Assignment =
Take every line from the listing below that contains "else".

Source information =
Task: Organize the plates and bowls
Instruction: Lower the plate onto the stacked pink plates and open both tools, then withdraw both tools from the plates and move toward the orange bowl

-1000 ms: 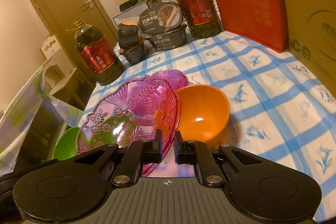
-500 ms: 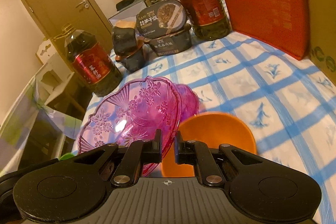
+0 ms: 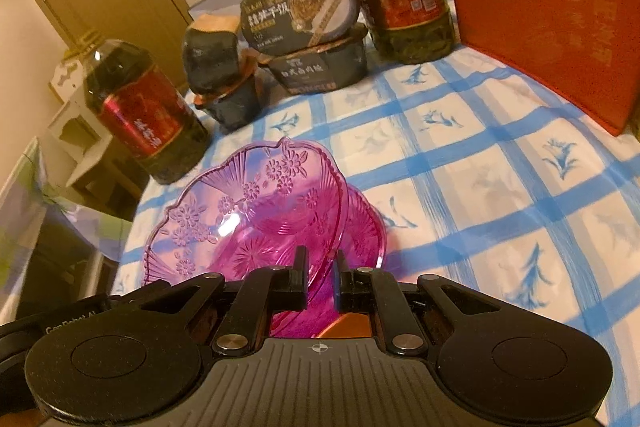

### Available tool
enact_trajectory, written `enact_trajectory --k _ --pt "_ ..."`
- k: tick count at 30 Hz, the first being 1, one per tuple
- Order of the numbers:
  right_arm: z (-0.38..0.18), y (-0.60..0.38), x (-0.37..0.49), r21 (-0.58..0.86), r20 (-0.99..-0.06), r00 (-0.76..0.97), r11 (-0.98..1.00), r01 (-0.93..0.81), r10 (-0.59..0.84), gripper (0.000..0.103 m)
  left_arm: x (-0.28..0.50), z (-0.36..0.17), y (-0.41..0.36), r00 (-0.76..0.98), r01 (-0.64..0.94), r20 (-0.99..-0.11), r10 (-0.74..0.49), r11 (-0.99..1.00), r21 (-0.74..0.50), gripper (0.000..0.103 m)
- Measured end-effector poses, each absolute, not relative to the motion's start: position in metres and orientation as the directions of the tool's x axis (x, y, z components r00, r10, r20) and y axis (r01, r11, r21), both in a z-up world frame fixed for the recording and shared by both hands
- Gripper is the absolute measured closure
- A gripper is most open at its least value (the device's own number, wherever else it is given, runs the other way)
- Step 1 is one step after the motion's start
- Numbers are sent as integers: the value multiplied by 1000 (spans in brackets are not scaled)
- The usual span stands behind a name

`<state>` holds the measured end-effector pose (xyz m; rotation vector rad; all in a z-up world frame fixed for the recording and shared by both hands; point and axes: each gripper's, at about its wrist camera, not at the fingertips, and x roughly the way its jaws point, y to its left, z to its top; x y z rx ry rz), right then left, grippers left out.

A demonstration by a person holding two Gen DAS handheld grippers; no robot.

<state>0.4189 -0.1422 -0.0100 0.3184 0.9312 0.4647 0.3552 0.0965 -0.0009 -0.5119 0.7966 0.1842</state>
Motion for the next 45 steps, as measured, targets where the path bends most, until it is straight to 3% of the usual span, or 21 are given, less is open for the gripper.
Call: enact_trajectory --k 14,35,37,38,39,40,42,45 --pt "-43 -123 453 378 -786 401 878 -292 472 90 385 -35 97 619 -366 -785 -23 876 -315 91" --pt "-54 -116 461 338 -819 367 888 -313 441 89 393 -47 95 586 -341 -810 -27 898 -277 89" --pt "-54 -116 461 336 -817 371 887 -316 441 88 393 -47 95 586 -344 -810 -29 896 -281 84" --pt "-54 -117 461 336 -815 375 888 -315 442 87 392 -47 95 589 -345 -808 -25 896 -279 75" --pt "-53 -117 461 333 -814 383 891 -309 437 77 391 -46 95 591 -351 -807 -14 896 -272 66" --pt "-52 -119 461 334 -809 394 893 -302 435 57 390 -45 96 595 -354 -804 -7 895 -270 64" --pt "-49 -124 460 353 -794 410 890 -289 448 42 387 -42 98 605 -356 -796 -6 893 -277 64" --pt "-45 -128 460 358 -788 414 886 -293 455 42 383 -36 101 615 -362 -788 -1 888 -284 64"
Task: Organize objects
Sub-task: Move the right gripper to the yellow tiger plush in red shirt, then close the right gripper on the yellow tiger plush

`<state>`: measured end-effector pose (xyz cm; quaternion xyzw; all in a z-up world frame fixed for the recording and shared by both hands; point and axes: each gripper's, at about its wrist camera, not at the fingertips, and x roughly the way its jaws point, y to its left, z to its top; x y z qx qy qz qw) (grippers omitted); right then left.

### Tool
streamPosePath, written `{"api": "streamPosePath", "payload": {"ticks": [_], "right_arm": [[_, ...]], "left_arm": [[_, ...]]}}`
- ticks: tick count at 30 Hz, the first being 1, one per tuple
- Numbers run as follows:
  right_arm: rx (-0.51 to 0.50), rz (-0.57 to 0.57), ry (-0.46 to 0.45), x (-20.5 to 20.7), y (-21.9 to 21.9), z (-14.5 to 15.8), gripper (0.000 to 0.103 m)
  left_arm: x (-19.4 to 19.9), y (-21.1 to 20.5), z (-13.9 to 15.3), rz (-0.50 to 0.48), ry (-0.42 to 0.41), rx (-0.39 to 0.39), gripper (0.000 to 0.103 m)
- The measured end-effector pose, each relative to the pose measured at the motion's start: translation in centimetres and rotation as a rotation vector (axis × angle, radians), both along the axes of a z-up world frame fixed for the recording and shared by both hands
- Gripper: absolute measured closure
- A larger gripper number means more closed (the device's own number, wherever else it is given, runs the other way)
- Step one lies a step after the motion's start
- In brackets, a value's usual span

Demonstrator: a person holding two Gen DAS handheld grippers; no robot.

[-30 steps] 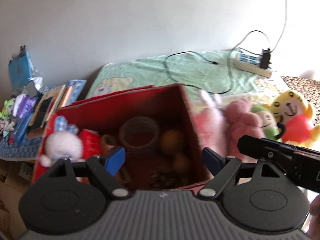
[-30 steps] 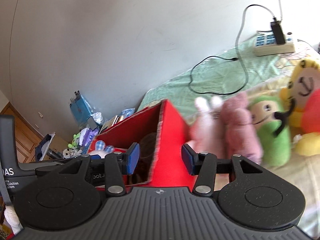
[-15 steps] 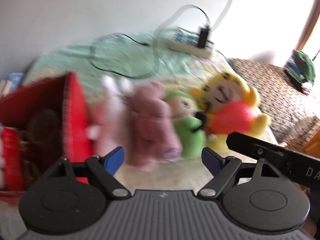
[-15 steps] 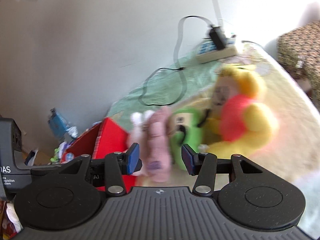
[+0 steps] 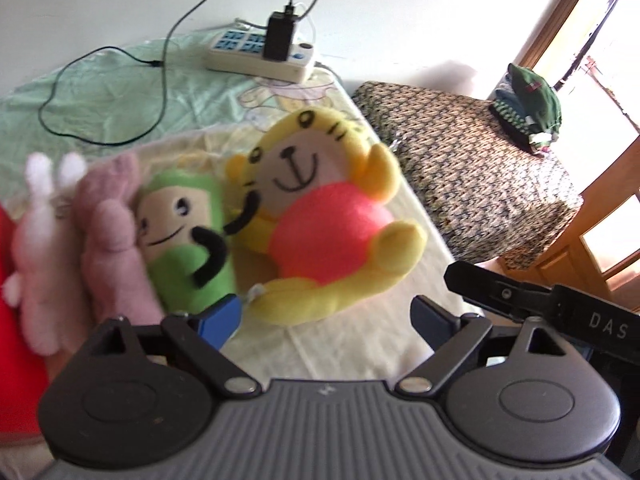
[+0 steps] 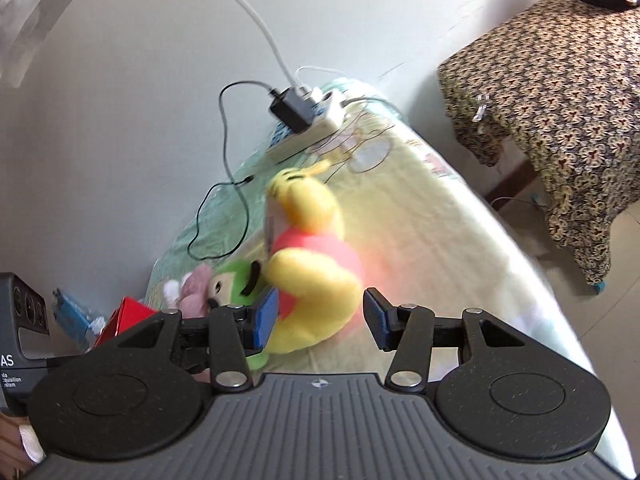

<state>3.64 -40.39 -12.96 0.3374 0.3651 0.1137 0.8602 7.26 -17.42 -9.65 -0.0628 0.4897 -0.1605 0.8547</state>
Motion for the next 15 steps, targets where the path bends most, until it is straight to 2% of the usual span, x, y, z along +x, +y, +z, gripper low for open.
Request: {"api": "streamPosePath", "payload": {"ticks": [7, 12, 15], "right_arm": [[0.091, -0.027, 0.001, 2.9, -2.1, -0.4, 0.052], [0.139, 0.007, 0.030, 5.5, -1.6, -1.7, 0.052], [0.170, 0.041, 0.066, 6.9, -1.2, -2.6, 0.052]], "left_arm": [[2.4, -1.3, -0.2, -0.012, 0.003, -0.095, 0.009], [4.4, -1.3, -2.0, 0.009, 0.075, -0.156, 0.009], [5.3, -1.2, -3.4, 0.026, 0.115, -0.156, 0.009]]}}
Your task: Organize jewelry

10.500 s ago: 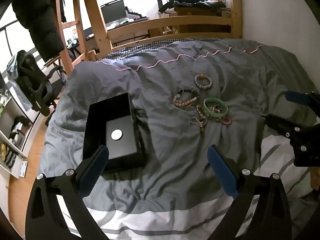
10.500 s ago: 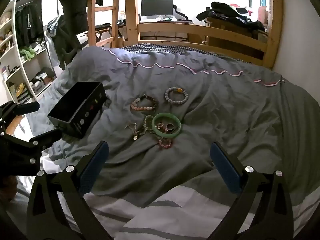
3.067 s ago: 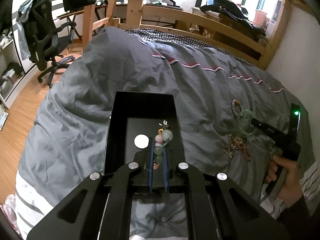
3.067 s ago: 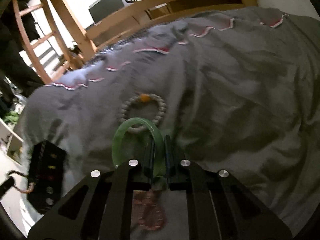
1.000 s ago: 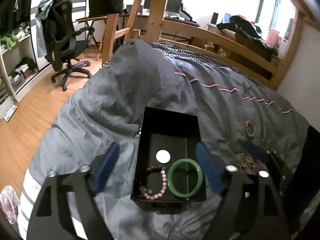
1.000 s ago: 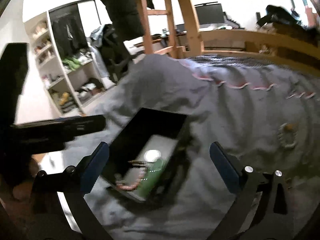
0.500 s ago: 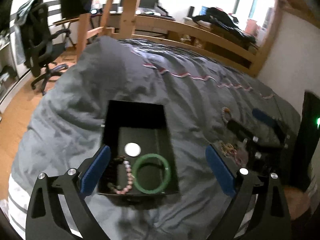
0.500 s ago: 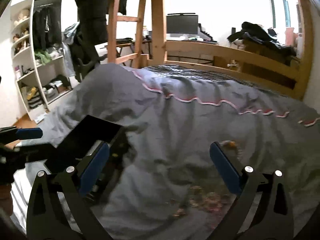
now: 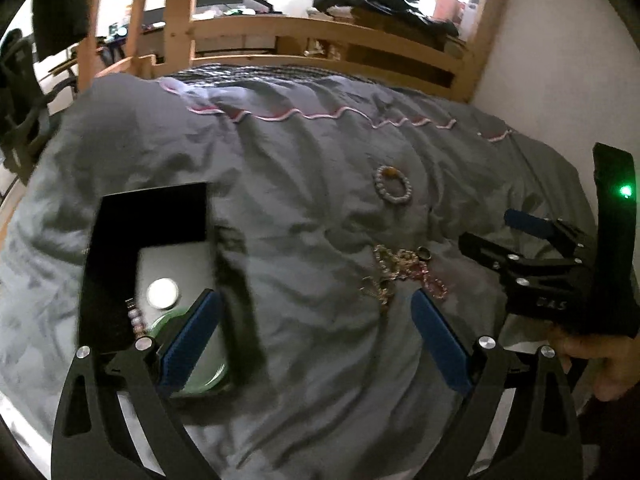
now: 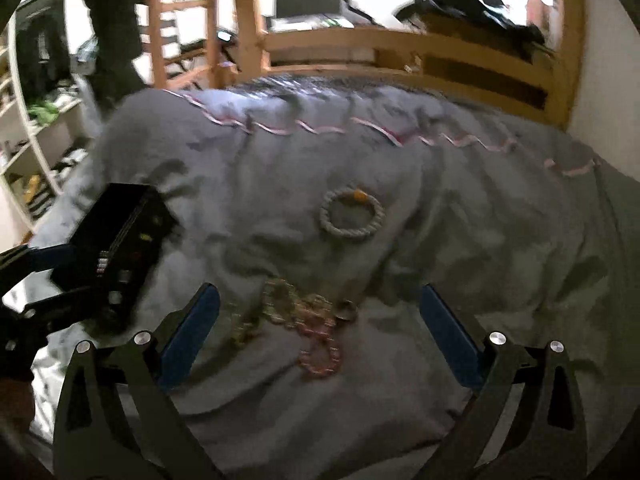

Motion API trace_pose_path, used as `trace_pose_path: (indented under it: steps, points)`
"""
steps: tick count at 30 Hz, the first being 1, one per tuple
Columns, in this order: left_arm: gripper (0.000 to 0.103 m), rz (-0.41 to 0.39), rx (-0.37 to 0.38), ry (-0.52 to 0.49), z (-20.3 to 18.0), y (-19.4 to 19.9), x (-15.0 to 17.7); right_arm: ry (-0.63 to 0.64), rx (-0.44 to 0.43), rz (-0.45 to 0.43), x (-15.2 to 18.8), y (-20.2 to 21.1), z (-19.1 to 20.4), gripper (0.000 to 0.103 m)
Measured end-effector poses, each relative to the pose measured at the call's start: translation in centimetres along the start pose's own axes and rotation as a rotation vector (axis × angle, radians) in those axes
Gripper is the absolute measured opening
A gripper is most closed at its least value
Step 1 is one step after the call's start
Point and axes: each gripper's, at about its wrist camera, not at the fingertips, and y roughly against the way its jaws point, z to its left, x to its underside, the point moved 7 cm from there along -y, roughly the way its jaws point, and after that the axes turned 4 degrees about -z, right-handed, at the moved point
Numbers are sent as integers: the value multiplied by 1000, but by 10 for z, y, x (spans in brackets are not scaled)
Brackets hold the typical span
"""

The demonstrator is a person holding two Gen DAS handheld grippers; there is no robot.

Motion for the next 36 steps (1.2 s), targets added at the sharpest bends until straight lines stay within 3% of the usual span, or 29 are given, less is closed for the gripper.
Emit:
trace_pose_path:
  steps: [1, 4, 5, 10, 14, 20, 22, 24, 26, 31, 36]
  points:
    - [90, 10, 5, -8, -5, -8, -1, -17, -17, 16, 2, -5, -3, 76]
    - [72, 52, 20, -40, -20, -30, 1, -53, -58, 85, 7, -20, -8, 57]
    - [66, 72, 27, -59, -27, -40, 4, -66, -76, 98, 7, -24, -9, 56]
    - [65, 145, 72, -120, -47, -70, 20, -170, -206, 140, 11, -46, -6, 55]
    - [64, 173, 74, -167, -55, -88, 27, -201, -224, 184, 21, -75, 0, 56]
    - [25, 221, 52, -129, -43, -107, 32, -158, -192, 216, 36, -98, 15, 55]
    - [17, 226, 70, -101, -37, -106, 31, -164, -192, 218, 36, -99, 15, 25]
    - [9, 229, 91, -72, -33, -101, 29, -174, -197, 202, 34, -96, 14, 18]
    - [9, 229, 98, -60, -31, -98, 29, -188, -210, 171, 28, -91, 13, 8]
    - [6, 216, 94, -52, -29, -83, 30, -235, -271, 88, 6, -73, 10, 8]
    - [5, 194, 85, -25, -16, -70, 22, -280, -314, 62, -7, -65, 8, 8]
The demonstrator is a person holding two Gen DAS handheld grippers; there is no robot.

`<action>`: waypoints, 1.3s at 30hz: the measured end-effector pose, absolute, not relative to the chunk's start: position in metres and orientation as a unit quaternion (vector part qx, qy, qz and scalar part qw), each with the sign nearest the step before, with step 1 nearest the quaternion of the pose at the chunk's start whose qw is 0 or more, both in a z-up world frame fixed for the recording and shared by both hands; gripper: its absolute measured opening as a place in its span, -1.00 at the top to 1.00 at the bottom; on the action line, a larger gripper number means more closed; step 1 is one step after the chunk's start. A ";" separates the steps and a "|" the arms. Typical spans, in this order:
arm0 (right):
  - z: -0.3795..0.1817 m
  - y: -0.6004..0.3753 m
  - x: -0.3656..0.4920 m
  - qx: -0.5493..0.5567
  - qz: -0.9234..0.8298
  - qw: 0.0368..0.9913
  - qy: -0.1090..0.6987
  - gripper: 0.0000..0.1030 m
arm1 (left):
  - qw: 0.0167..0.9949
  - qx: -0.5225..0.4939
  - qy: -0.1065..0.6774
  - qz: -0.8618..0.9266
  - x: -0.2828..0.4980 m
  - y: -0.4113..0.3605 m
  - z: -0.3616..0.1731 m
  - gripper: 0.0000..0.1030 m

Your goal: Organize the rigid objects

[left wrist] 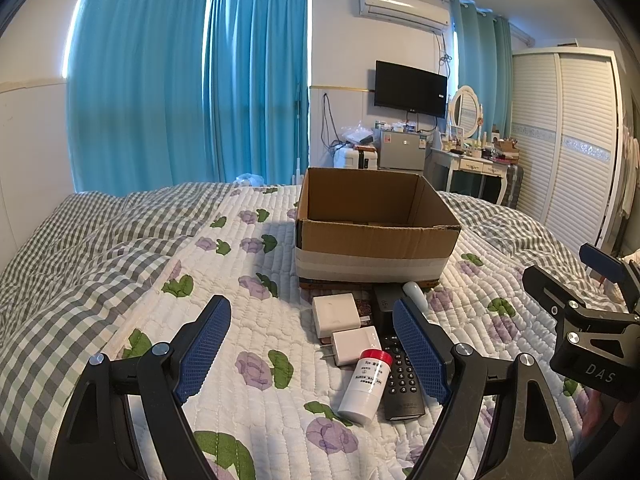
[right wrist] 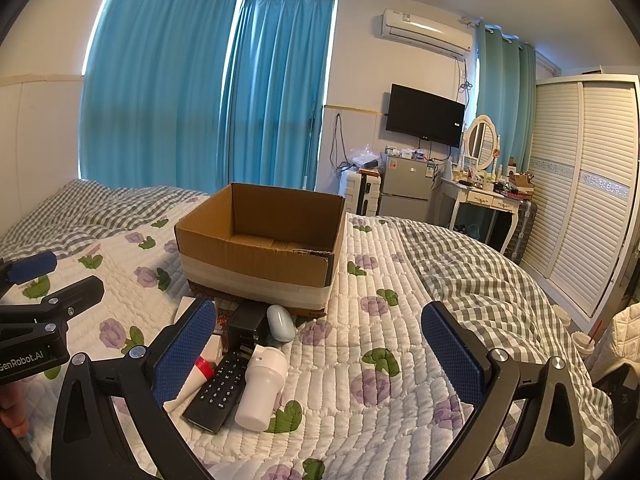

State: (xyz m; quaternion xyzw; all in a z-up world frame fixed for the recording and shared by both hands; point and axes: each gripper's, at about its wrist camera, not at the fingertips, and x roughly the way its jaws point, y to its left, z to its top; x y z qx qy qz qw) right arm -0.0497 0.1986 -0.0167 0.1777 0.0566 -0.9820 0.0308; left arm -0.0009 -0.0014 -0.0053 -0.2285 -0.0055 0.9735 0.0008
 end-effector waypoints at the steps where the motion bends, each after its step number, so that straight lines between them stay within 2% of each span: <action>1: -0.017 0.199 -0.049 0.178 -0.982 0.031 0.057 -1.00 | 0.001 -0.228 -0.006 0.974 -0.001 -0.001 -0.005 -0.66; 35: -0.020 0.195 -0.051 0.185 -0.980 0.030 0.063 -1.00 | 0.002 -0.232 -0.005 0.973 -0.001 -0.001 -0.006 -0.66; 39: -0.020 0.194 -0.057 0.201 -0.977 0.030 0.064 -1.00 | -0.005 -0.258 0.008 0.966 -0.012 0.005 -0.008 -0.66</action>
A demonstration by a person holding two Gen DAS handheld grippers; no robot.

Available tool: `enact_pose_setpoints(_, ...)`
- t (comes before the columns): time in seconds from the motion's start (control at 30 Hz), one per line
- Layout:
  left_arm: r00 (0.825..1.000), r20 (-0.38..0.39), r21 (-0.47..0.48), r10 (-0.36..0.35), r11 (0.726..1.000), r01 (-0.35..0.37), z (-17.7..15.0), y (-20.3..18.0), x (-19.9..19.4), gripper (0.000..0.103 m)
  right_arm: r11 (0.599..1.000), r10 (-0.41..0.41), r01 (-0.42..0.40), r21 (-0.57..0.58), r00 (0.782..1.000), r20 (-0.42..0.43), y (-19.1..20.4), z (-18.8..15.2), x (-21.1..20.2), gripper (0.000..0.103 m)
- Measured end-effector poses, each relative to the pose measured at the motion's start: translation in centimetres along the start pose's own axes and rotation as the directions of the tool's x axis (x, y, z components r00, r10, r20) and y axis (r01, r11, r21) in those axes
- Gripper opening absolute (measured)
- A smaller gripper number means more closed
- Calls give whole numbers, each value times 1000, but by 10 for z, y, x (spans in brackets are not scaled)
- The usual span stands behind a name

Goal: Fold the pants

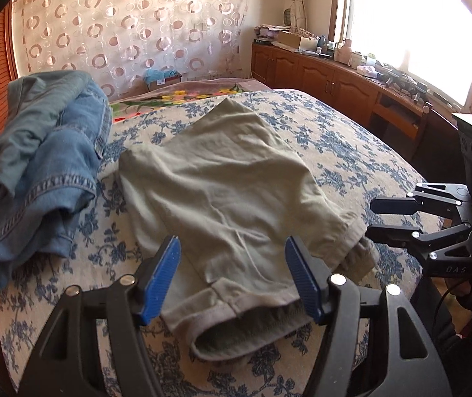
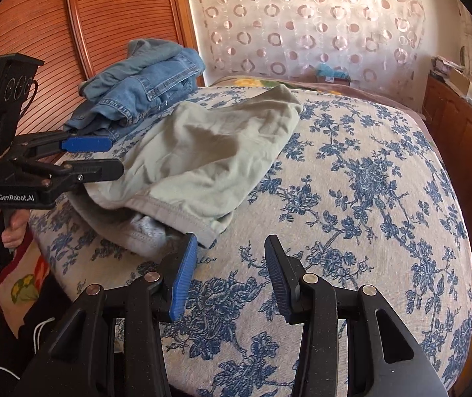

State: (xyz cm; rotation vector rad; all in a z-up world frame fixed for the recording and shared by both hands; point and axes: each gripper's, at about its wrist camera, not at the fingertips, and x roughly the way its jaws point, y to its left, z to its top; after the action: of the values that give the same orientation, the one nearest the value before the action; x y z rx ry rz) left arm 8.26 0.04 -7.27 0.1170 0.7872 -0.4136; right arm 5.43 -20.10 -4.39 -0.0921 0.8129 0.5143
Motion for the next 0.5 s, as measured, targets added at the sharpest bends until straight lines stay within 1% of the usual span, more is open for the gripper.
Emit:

Final answer =
- A gripper is most open at its least value (the device's own number, wherever else it is given, runs the other way)
- A larger gripper number means more closed (the device's own number, wherever else it is given, runs the other way)

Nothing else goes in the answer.